- Occupation: planetary geophysicist
- Employer: Planetary Science Institute

= Amy Barr =

American planetary geophysicist

Amy Barr Mlinar is an American planetary geophysicist known for her studies of icy body formation. She is a member of the National Academies Standing Committee on Astrobiology and Planetary Science and a co-investigator on NASA's Europa Imaging System and REASON instruments.

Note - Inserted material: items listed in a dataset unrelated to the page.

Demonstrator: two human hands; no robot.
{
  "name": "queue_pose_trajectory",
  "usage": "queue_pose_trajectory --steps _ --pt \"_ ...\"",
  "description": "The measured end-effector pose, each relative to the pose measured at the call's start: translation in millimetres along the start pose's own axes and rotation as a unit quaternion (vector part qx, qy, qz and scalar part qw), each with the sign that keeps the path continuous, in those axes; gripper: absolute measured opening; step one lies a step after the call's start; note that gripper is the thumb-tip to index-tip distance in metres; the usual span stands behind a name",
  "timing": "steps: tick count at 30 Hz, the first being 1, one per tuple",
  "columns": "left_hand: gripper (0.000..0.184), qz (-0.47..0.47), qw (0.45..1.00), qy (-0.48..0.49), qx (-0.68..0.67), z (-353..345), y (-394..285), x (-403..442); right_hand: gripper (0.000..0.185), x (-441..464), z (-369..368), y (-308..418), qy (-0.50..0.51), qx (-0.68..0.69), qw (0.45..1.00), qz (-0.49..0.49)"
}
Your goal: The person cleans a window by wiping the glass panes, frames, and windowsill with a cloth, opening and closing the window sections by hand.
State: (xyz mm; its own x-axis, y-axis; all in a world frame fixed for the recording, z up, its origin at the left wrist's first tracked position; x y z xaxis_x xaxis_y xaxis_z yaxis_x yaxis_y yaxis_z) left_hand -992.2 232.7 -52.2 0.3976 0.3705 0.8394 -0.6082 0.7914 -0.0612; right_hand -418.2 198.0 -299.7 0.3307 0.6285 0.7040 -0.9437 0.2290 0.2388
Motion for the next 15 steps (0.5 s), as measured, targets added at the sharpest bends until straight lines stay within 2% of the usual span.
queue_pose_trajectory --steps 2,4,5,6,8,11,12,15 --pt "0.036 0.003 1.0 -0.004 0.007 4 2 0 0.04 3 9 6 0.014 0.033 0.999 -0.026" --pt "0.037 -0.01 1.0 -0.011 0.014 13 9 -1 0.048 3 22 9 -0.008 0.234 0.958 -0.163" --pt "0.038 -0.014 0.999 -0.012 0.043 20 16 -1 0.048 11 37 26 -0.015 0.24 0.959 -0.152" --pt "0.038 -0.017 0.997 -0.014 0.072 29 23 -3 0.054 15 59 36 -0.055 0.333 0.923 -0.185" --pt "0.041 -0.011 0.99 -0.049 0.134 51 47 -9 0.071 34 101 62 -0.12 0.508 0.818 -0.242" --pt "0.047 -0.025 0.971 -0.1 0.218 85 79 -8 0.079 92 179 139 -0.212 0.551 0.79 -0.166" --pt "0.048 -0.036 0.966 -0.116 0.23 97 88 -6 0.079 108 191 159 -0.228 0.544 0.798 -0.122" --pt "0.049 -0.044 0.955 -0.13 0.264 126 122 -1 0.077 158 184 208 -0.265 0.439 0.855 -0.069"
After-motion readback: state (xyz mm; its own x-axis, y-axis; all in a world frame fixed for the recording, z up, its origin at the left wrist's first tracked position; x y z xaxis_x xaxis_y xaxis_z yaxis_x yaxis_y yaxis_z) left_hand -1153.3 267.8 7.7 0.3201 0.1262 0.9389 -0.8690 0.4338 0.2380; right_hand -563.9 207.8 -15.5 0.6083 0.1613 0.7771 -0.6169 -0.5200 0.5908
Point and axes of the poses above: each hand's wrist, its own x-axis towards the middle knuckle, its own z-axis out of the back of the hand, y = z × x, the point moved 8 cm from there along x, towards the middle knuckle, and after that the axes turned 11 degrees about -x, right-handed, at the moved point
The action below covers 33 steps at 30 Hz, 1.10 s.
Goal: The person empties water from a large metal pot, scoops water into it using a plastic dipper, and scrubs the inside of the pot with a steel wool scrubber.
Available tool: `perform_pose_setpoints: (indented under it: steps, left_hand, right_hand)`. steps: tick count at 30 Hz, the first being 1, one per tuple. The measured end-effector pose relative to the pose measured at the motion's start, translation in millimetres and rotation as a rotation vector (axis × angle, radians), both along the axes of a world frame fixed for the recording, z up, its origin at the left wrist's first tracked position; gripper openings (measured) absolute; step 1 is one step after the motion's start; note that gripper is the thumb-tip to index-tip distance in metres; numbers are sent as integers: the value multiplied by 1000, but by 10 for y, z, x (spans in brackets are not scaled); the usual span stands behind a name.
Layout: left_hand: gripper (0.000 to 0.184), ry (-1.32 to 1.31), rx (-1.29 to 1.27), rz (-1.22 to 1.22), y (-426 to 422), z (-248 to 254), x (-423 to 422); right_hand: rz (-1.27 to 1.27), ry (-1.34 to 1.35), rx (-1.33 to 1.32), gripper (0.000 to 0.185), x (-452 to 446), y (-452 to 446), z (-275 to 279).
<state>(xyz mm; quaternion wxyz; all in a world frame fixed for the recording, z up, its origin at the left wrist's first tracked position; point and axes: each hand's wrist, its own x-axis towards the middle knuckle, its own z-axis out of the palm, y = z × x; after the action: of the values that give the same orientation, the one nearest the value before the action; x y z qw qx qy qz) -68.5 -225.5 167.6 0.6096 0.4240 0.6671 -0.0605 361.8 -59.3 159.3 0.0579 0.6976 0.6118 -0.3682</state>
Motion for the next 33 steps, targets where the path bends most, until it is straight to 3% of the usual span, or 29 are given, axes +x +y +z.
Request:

== Early life and education ==
Born Amy Barr in Palo Alto, California, she attended Caltech for her undergraduate degree, earning a bachelor's degree in planetary science in 2000. She completed her graduate studies at the University of Colorado Boulder, earning a master's degree in 2002 and her doctorate in 2004.

== Career and research ==
She began her research career as a postdoctoral researcher at Washington University in St. Louis in 2005, then moved to the Southwest Research Institute in 2006, where she remained until 2011. She then accepted an appointment at Brown University and subsequently moved to the Planetary Science Institute in 2015, where she is a senior scientist as of 2016. Her research focuses on the formation of Callisto, seismic activity on Enceladus, and the Late Heavy Bombardment. Barr Mlinar has also completed research regarding TRAPPIST-1. She notably conducts her research and answers questions regarding Astrobiology through the use of mathematical models.In addition to being an expert in the formation and evolution of ice structures, she is a board member for the Summer Science Program, Inc. at Planetary Science Institute. Recently, she has become passionate about women equality and representation in the science department.